SF (Sign Flag) — set to 1 if the result is negative (the top bit is 1).
PF (Parity Flag) — set based on whether the number of 1 bits in the result is even or odd. Not relevant here.
jg then looks at both ZF and SF together — it jumps only if ZF is 0 (not zero) and SF is 0 (not negative), meaning the value must be strictly positive, just like it was defined in our c code.
In our code we defined our first void functions takeDamage and alterGold! In IDA we can see they are named functions!

Lets double click on takeDamage and inspect what it does:

explain how the square brackets = pointers, just like how the actual takeDamage we set up takes pointers!!!
Now for some fun!
What happens if we mess with our variables in this loop?
Opening the .exe in x64dbg:
remember to do your pre-setup: This .exe will exit instantly once complete, to stop this: in x64dbg: click symbols tab, find kernel32, click it, find ExitProcess, then add breakpoint to it.
Next we can scan through the code…

Hang on a minute, what is this? This looks nothing like what we were looking at in IDA! When you run an exe, Windows doesn’t just jump straight into your code, it runs a bunch of setup first. What we’re looking at here is code from ntdll.dll, a core Windows system library, which is responsible for things like loading dependencies and setting up exception handling before handing control to your program. You can tell by the ntdll. prefix in the addresses on the left.
to actually find our code, lets search for some strings we know the program uses, such as ‘player!’
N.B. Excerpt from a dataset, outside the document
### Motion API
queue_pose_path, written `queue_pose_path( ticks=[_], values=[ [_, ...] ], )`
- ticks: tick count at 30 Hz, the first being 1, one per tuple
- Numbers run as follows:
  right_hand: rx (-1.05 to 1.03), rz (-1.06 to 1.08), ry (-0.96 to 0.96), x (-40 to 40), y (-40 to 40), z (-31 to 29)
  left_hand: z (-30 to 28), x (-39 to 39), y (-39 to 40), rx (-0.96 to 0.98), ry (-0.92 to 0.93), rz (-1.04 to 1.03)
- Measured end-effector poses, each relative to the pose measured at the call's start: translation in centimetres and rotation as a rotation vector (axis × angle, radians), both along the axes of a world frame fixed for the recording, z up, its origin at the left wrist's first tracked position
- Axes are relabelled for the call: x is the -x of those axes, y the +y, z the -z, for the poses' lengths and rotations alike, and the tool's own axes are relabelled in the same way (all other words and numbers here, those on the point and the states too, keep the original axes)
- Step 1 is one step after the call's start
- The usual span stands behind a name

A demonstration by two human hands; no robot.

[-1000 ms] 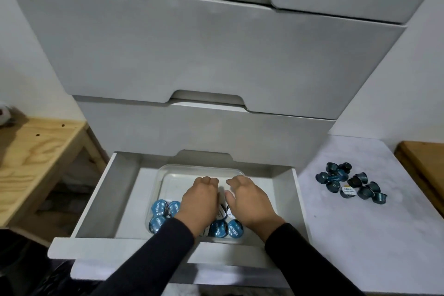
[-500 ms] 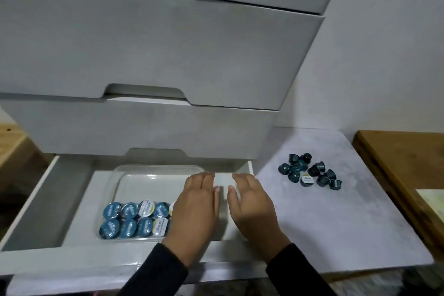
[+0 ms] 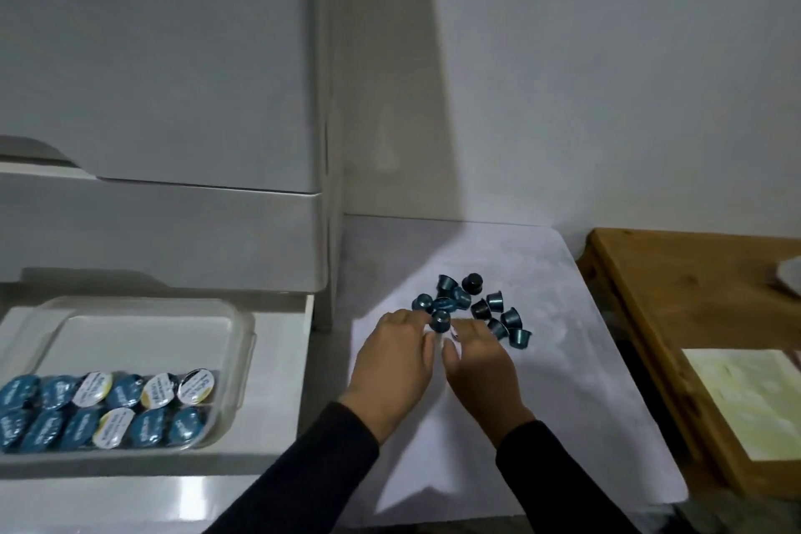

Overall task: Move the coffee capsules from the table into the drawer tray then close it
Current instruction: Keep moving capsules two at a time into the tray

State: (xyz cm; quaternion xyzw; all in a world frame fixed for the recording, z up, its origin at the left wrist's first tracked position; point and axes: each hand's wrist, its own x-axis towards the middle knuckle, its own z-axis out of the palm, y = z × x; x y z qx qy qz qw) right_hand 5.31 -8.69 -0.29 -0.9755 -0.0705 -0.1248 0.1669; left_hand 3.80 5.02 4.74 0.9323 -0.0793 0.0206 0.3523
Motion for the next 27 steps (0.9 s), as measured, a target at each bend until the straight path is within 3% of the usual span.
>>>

double click on it to take us to:

That looks much more familiar. And as we know our JG is a comparison we check before each loop iteration, lets add a breakpoint! now when we run the program hitting this breakpoint each time we can print out each iteration of the loop one by one.
Once we find where our subtractions to the health occur we can alter it!
and make our loop do things it shouldn’t!
You could also totally NOP out the subtraction instruction and be ‘invincible’.

This may be only a simple example, but this essentially can work exactly the same in modern games!